– А что же будет-то?

– Все в порядке будет, Иван. Беда наша, что мы пахоту ведем не плугом, а штыком. Плугом это делать сподручнее, и хлеб из-под него богаче, да только от бандитов и грабителей, что на меже стоят, плугом не отмахнешься. Тут штык нужен. Погоди немного, отгоним паразитов за окоем – вот тогда мы с тобой заживем по-другому…

– Эт-то верно. Да хлебушек-то людям сейчас нужон! Ждать многие притомились…

– Вот мы с тобой и отправляемся на днях за хлебом, – сказал Шестаков примирительно.

– Далеко? – оживился Соколков.

– Не близко. – Шестаков натянул повыше байковое одеяло, нахлобучил поглубже шапку, удобнее умостился на койке. – На Студеный океан, в Карское море.

Не вдумываясь, откуда в океане возьмется хлеб, Соколков лишь спросил деловито:

– Много хлеба-то?

– Миллион пудов с гаком.

– Ско-о-лько? – обалдело переспросил Иван.

– Мил-ли-он, – сонно пробормотал Шестаков, его уже кружила теплая дремота. И вдруг, приподнявшись, сказал ясным голосом: – Иван, ты соображаешь, сколько это – миллион пудов? Да еще с гаком? Всей России каравай поднесем!

Уронил голову в подушку и заснул уже накрепко, без снов, до утра.

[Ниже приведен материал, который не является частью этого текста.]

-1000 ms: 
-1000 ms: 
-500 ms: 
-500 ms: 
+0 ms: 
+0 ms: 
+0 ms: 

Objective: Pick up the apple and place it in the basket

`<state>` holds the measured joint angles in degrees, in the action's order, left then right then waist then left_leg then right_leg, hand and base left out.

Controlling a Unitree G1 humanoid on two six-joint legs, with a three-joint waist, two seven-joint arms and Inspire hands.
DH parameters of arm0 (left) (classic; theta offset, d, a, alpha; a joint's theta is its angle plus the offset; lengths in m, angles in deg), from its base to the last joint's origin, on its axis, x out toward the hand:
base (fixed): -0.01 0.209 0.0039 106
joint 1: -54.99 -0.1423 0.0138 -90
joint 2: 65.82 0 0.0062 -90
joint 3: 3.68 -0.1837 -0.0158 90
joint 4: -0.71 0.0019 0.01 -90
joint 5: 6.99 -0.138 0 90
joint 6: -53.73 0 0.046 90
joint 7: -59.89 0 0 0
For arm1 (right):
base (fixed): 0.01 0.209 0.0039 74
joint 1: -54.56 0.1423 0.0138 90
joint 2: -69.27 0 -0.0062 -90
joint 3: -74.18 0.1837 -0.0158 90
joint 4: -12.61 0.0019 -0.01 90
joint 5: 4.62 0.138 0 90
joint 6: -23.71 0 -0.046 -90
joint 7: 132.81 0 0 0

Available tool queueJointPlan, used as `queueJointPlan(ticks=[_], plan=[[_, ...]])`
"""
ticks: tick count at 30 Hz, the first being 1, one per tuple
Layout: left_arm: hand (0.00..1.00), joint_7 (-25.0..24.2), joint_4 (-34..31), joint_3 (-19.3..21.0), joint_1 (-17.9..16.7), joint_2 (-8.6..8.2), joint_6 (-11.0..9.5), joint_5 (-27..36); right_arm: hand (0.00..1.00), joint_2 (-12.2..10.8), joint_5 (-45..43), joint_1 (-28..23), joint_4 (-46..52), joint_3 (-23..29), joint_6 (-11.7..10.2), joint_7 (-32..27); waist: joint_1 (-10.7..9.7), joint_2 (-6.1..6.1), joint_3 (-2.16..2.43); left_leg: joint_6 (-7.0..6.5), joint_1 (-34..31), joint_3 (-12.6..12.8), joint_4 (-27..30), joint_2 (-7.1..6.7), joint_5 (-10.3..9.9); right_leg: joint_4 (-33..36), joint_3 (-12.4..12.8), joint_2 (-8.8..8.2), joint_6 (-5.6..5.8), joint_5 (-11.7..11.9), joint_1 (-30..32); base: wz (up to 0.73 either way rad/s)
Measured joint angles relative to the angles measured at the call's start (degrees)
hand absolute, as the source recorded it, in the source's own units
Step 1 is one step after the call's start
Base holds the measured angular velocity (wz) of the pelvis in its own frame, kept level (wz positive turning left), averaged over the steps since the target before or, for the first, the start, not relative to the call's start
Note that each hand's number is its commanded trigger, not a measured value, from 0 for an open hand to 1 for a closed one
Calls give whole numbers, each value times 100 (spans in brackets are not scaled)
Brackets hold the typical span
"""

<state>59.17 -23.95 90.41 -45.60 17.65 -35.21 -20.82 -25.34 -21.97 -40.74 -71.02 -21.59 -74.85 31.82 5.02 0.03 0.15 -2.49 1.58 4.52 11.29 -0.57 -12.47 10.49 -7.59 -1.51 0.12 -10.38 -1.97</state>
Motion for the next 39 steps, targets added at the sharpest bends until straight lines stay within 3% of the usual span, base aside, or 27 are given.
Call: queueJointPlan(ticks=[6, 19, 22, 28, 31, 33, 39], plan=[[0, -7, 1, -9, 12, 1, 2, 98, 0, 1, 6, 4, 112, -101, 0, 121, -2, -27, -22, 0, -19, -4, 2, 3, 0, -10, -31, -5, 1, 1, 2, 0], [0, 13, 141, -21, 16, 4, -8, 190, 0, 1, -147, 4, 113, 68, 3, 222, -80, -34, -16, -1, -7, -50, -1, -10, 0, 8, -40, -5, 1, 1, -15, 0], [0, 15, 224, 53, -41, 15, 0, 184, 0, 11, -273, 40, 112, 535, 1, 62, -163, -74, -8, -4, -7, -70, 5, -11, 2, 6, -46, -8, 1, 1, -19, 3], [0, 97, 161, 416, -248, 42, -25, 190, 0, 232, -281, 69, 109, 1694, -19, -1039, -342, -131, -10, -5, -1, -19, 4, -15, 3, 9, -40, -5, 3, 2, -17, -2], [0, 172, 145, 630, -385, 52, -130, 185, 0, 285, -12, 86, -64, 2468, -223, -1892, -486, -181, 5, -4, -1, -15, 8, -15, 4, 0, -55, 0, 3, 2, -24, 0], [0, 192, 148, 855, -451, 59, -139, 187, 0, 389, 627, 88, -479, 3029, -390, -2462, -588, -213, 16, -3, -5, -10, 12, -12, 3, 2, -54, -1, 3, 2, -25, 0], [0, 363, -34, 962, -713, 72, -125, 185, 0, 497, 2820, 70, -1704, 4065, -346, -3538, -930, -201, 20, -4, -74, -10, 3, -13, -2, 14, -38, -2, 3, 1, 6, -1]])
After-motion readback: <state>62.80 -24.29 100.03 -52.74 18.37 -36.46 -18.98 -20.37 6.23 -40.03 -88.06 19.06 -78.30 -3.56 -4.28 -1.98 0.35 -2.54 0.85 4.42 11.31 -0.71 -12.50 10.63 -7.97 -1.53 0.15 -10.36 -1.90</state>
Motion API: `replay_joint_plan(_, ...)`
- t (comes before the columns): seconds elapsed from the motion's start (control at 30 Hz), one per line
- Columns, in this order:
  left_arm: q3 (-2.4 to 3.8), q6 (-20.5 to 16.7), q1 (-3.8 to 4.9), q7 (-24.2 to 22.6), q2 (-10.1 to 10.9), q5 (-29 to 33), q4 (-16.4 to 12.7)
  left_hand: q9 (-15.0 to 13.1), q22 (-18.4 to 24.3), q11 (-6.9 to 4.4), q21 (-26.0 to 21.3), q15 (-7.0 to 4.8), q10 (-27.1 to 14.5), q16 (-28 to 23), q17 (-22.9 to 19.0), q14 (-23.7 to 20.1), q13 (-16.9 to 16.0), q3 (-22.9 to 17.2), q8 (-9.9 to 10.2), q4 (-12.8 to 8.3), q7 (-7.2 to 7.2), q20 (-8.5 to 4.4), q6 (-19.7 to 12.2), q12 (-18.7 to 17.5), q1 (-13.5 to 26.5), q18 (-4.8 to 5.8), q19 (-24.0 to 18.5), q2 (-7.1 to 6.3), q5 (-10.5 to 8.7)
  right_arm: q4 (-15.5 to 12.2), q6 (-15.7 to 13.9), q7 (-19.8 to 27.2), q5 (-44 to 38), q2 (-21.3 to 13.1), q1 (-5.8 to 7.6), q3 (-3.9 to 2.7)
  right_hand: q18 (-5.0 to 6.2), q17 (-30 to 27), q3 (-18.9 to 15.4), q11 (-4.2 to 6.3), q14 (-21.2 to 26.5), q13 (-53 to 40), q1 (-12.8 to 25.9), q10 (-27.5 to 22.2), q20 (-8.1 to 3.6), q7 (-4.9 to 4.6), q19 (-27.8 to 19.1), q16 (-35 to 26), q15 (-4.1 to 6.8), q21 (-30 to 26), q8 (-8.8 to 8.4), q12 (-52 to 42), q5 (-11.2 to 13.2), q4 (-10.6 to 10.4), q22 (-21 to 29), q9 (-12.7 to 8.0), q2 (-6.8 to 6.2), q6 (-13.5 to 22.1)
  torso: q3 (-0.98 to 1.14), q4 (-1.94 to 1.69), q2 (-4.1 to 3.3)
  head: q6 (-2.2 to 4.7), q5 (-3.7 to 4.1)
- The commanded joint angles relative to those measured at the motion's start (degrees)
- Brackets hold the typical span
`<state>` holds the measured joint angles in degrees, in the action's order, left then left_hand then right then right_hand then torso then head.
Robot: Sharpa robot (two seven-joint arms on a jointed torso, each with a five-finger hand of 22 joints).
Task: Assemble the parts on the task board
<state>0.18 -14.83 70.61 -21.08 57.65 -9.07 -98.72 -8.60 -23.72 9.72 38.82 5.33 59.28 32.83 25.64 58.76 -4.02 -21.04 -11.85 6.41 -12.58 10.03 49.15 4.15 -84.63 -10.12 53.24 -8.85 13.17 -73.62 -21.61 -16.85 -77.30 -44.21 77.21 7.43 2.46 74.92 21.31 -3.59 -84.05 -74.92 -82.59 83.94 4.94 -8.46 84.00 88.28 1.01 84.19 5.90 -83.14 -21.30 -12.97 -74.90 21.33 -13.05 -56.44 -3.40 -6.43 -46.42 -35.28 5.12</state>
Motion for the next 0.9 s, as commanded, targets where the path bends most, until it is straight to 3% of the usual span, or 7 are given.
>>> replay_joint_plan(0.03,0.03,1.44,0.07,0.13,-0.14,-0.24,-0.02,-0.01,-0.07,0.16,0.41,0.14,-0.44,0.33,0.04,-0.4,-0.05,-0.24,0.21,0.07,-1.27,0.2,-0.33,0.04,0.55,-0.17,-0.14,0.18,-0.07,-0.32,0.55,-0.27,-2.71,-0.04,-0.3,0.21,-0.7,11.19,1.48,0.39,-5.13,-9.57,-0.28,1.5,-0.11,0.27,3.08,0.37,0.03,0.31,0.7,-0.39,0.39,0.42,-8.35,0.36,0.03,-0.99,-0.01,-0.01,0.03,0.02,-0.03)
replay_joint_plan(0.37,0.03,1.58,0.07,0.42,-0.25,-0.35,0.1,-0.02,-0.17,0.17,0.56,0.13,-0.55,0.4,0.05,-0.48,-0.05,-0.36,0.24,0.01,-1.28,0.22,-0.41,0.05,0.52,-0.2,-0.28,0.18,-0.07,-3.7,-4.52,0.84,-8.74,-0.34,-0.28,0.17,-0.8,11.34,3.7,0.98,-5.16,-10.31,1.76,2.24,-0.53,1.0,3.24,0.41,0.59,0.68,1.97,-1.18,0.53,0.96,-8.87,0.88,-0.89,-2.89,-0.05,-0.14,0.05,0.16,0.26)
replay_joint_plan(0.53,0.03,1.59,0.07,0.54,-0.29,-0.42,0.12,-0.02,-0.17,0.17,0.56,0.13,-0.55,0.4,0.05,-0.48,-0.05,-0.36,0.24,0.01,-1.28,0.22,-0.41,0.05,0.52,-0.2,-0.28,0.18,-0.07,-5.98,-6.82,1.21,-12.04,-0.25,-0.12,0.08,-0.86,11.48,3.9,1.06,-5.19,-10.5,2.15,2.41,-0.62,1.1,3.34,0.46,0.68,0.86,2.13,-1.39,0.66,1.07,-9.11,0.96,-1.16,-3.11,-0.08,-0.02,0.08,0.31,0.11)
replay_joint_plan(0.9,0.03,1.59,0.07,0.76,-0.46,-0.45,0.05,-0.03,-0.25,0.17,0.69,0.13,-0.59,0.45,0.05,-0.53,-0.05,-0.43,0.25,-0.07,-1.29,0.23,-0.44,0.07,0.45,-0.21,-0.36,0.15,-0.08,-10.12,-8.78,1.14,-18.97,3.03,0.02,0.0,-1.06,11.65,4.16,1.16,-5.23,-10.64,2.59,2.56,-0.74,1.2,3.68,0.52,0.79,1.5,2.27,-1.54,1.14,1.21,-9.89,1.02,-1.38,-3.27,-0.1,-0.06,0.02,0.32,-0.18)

А Иван Соколков еще долго лежал в темноте, шевелил губами, морщил лоб – подсчитывал.


К полуночи вызвездило – крохотные колючие светлячки усыпали черное одеяло небосвода, и от этого стало еще холоднее. Мороз словно застудил, намертво сковал все звуки окрест, и от этой могильной тишины хотелось ругаться и плакать.

Но прапорщик Севрюков и подпрапорщик Енгалычев, казак из старослужащих, сидевшие засадой в еловом ветхом балаганчике, брошенном кем-то из охотников-ненцев, плакать не умели, а ругаться нельзя было.

Шепотом – что за ругань?

А громко – нельзя.

И костра развести нельзя.

Прикрываясь за сугробом от острого, будто иглами пронизывающего ветра, Енгалычев зашептал:

– Слышь, Севрюков! Пропадем ведь без огня-то!

Севрюков покосился на него:

– За ночь не пропадем… – А у самого от стужи губы еле шевелятся.

Енгалычев зло сплюнул, и они услышали легкий металлический звон – будто гривенник упал на замерзший наст.

Плевок на лету застыл.

– Ночь ночи рознь, – сказал Енгалычев угрюмо. – Здесь ночь – полгода.

– Не скули. Нынче вытерпим ежели мы с тобой – всю жизнь в тепле будем.

– Жи-изнь… – протянул Енгалычев. – Ох и жизнь наша собачья. Озверели вовсе – на людей засидку делаем!

Севрюков растер рукавицами немеющие щеки, с коротким смешком бросил:

– Комиссары не люди. Учти, матроса убить – не грех, а добродейство…

– Ладно, посмотрим, – вяло сказал Енгалычев и тоже принялся растирать щеки. – Я так думаю, мы с комиссарами на одной сковороде у чертей жариться будем…

Прошел еще час.

Севрюков приподнял голову, насторожился:

– Тихо! Слушай!..

Из ночной мглы доносился пока еле слышный, но с каждой минутой все более отчетливый собачий лай, тяжелое сопенье. На мили вокруг разносился пронзительный визг полозьев по сухому снегу, гортанные выкрики каюра – шум груженой упряжки на санном тракте.

Енгалычев посмотрел на Севрюкова:

– Что?..

– Давай!

Севрюков подтолкнул Енгалычева в спину.

– Беги, падай на лыжню, – свистящим шепотом скомандовал он. – И лежи как покойник, а то нынче же будешь на сковородке у комиссаров…

Енгалычев выбежал на тракт, упал посреди лыжни, раскинув в стороны руки.

Севрюков снял рукавицы и быстро-быстро принялся растирать замерзшие ладони, согревать их дыханием.

Вот и упряжка показалась. Семь огромных пушистых лаек-маламутов. На нартах – двое укутанных в меховые толстые шубы людей.

Увидав распростертое тело Енгалычева, каюр скомандовал собакам «по-оть!» и с размаху воткнул в твердый снежный наст остол.